WHAT THE EXERCISE ASKS: Work out how many lines in the listing below include the word "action". Give nothing but the number.
[Start of section]
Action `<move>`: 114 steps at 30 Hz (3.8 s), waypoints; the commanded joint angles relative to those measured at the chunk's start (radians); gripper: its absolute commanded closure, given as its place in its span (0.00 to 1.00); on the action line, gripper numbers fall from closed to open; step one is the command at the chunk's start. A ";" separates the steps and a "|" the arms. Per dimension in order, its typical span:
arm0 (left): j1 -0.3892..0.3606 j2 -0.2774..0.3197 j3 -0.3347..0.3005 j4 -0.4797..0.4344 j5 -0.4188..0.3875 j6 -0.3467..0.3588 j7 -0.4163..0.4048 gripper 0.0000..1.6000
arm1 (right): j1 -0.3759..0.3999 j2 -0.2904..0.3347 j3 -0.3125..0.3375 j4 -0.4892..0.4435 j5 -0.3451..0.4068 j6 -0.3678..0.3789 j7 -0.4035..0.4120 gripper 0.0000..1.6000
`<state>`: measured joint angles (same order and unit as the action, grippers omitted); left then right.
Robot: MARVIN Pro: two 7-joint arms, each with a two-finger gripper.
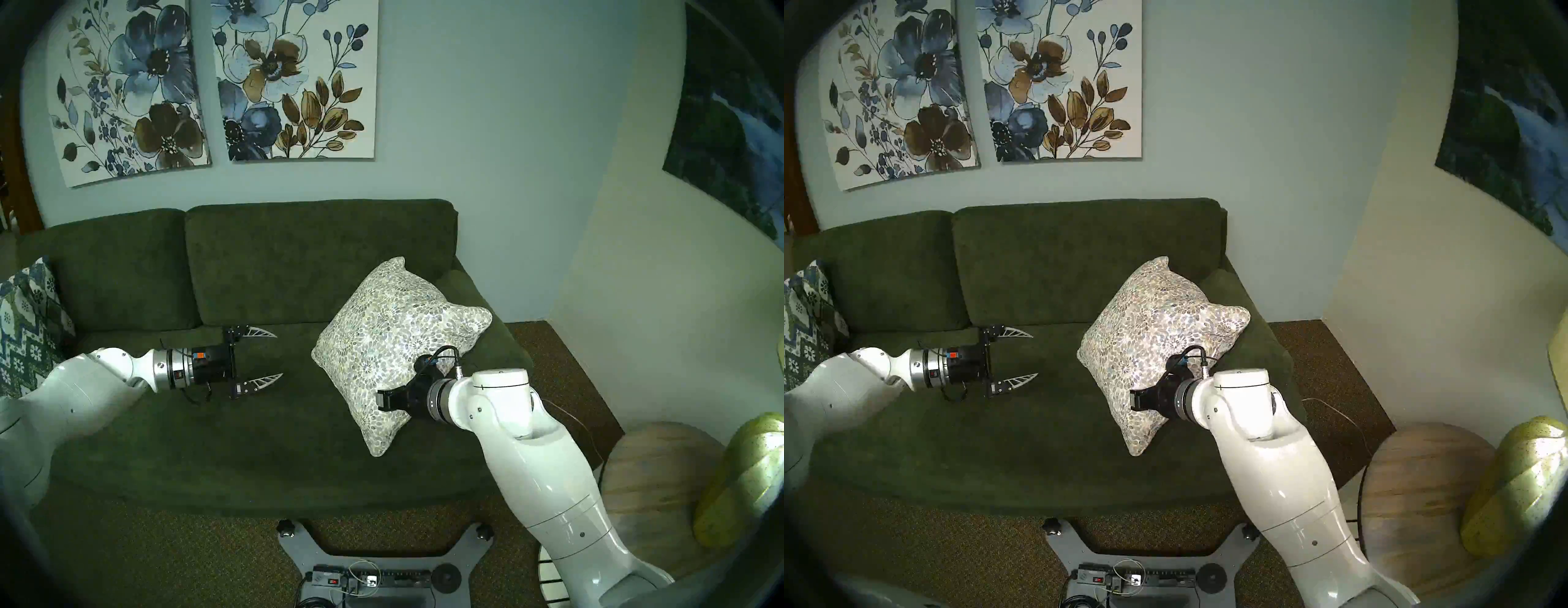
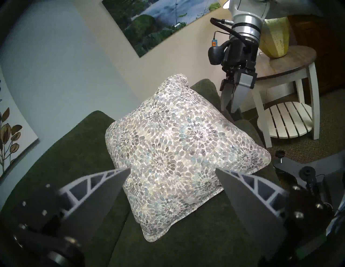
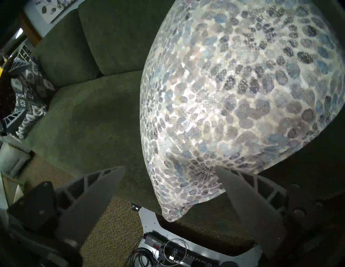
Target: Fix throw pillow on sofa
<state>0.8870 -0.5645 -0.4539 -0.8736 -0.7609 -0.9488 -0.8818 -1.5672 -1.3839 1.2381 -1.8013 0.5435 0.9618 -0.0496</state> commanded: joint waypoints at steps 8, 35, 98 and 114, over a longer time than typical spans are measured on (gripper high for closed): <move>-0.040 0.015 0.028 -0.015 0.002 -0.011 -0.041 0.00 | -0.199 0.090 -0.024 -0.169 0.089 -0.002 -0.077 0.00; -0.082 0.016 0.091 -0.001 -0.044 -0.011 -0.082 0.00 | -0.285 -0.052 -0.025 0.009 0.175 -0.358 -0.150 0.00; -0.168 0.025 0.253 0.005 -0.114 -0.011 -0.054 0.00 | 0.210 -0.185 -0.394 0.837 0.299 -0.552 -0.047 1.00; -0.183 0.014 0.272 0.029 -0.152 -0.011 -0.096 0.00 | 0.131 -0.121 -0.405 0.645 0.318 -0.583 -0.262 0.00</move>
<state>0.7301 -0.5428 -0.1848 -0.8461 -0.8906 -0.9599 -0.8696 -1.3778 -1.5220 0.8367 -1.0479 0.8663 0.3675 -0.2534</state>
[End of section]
SOLVED PROBLEM: 2